Марисоль открыла бардачок. Я наблюдала за ее действиями и угадала ход ее мыслей. Документы женщины. Ее адрес, ее имя, данные о ней. Я видела, как Марисоль переваривает добытую информацию, отправляет ее в закрома своей памяти. Женщина нервно дрожала. Я это почувствовала, даже сидя сзади, неудобно притулившись на тесном сиденье.
– Вы отвезете нас, куда нам нужно, – безапелляционно заявила Марисоль. – И вы никому не скажете, что подвозили нас. Если вы кому-то сболтнете, я вас найду. Я причиню вред вашему ребенку точно так же, как вы причините вред моему. Вы меня поняли?
– Да!
– Мы обе в отчаянном положении, – пояснила Марисоль. – Мы не всегда были такими. Вы нас тоже поймите.

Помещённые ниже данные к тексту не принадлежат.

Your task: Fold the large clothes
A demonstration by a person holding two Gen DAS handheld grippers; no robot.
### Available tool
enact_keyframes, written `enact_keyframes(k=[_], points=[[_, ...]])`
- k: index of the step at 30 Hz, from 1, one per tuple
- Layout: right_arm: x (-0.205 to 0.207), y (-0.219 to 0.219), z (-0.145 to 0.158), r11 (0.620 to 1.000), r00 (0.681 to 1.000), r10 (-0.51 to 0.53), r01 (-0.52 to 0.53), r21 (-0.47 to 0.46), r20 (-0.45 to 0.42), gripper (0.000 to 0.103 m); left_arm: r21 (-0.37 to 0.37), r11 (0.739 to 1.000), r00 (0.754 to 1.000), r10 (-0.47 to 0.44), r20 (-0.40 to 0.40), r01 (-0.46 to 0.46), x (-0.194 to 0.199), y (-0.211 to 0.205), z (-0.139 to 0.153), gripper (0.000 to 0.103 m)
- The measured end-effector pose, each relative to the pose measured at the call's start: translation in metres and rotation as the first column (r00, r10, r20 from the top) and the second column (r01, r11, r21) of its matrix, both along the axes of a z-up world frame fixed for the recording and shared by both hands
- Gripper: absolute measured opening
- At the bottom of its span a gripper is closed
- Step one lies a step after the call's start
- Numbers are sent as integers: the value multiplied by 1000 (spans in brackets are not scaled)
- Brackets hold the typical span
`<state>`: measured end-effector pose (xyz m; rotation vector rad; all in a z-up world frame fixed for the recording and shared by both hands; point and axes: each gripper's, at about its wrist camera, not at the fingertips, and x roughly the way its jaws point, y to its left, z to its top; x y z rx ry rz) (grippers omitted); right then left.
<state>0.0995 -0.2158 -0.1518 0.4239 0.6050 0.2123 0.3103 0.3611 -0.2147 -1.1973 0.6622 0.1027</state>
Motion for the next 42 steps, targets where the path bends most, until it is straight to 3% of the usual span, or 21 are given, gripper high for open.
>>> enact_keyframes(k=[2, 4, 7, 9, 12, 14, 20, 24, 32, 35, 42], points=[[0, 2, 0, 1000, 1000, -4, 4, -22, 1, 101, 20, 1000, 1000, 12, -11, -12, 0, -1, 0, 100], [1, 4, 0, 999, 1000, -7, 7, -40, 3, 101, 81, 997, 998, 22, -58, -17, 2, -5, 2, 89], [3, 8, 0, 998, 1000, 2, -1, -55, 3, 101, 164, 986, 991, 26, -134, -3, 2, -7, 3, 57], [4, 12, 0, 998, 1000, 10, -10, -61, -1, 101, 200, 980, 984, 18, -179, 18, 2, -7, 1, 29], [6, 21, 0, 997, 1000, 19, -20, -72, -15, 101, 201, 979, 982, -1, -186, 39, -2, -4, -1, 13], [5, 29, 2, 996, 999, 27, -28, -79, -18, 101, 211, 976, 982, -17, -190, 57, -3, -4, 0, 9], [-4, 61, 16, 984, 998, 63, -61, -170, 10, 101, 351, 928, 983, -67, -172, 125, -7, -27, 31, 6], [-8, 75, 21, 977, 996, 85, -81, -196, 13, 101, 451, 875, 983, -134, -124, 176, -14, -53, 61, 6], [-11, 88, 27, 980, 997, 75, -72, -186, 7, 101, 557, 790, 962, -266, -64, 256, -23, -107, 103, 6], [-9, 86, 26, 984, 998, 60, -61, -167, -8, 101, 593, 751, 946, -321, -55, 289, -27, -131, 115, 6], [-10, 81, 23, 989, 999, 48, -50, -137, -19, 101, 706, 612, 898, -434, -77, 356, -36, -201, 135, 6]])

– Может быть. – Она взглянула на меня в зеркало заднего вида, и наши глаза встретились.
– Вы мне нравитесь. – Марисоль вытянула ноги и выудила из кармана карту. – Я покажу, куда ехать.
Пляж
1
Уже почти совсем стемнело, когда мы вышли из машины. Мы доехали до берега океана, который тянулся бледной полосой на фоне неба. Вдалеке виднелся городок, и ведущие к нему дороги были усыпаны принесенным ветрами пляжным песком. Я чувствовала себя безопаснее под темным покровом ночи. Почти все дома были заперты. Дойдя до городской окраины, мы набрели на станцию техобслуживания, над которой неоновая вывеска сияла розовым и голубым. У колонок не было видно ни одной машины. А мне вдруг захотелось ощутить на языке вкус бензина.
Марисоль поплевала на салфетку и яростно оттерла грязь с моего лица, а потом затянула мне волосы на затылке, да так туго, что я поморщилась от боли.
– Ты же хочешь выглядеть презентабельно, разве нет? – строго спросила она.
Она осталась на улице с нашими вещами, а я зашла внутрь с намерением что-нибудь купить. Я ощущала себя не просто чистой, но словно подсвеченной изнутри, словно мой череп был пуст. И мои мысли были ясны и понятны, причем на сей раз все они были непорочны. Они были сосредоточены на моем животе. Может быть, жестокость благотворна для души.
Две пинты молока, консервированный ананас. Сладкие апельсинчики в синей сетке. Мягкий белый батон внарезку. Несколько бутылок воды, самой дешевой, что у них была. Я скучала по пиву, скучала по сигаретам, но только теоретически. Я была ходячим чудом, и к тому же живым. Мужчина в замасленном фартуке пробил покупки. У меня было ощущение, что я могу уничтожить его одним взглядом, сломать ему руку, стоит ему задать мне лишний вопрос. Я была способна на все что угодно.
– Если понадобится, сможешь вырезать моего младенца из чрева? – спросила Марисоль, пока мы шагали к морю, поедая хлеб прямо из целлофанового пакета. – Если мне станет худо, позаботишься о моем ребенке?
– Да, – ответила я, вспомнив Терезу и понимая, что, если придется, я сделаю все, что в моих силах, хотя при виде крови меня тошнило, всегда тошнило, с той самой поры, как я повзрослела.
– Я бы твоего извлекла из тебя, – пообещала Марисоль.